CEO Faces Questioning Over Possible Chinese Breach

Different levels of government throughout the U.S. are clamping down on social media app TikTok, with some states outright banning the usage of the app in their jurisdictions.

At the federal level, two senators are requesting that the company explain the “misleading or inaccurate” responses about the ways in which the company stores data on U.S. users and then provides access to that data. Recent reports by media organizations raised significant questions about how the social media platform – which is owned by ByteDance, a firm based in China – handles some of the sensitive information it collects.

Senators Marsha Blackburn and Richard Blumenthal sent a letter on Tuesday to Shou Zi Chew, the CEO of TikTok, citing a report that Forbes published recently. That report revealed that TikTok stored the financial information that content creators in the U.S. had to input in order to get paid by TikTok on servers that are based in China.

Among the sensitive information that is stored on those servers are the tax IDs and Social Security numbers of the U.S. creators.

A separate report published by The New York Times back in May said employees of TikTok regularly share information about users on an app known as Lark, which is an internal messaging app employees use. ByteDance officials, who are based in China, have easy access to that information.
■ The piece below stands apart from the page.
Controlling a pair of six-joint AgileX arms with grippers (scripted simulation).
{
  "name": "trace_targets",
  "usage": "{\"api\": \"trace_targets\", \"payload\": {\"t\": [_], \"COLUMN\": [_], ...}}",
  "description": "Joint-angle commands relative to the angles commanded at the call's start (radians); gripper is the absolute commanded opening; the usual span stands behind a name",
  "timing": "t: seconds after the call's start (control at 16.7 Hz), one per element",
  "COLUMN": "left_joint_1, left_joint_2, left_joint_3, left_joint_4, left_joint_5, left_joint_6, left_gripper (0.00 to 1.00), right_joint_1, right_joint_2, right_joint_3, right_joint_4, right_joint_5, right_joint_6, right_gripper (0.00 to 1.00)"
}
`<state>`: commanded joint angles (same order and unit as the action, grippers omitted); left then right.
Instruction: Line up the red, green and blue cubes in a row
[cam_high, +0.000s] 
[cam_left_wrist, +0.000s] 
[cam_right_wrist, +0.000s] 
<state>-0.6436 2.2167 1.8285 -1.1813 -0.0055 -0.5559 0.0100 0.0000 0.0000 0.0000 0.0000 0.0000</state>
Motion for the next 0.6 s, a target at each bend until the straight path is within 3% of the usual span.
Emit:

The information in question includes, among other things, driver’s license information from some users in the U.S.

In response to Forbes publishing the fact that the senators sent the letter to TikTok, a spokesperson for the company, Alex Haurek, said:

“We are reviewing the letter. We remain confident in the accuracy of our testimony and responses to Congress.”

Many times in the past, TikTok has reiterated that any server they have that stores the user data on people from the U.S. are either physically stored in Singapore or Virginia. The major ongoing issue, though, is who has access to that data and where they are located.

Back in March, Chew testified at a congressional hearing, during which he said that access to TikTok data is given out “as required” to engineers who are located across the globe for purposes directly related to their business.

He also said that some employees at ByteDance still had access to some of the user data for Americans, though that would no longer continue once its Project Texas is complete. That project involves the company siphoning off all user data for Americans from China.

Many governments in the west have become increasingly concerned about the Chinese government gaining access to this data and doing bad things with it. 

While former President Donald Trump was very aggressive in threatening ByteDance, nothing happened before he left the White House. Current President Joe Biden has threatened to put in a nationwide ban on TikTok if the China-based owners of the app don’t sell their full stakes in the company.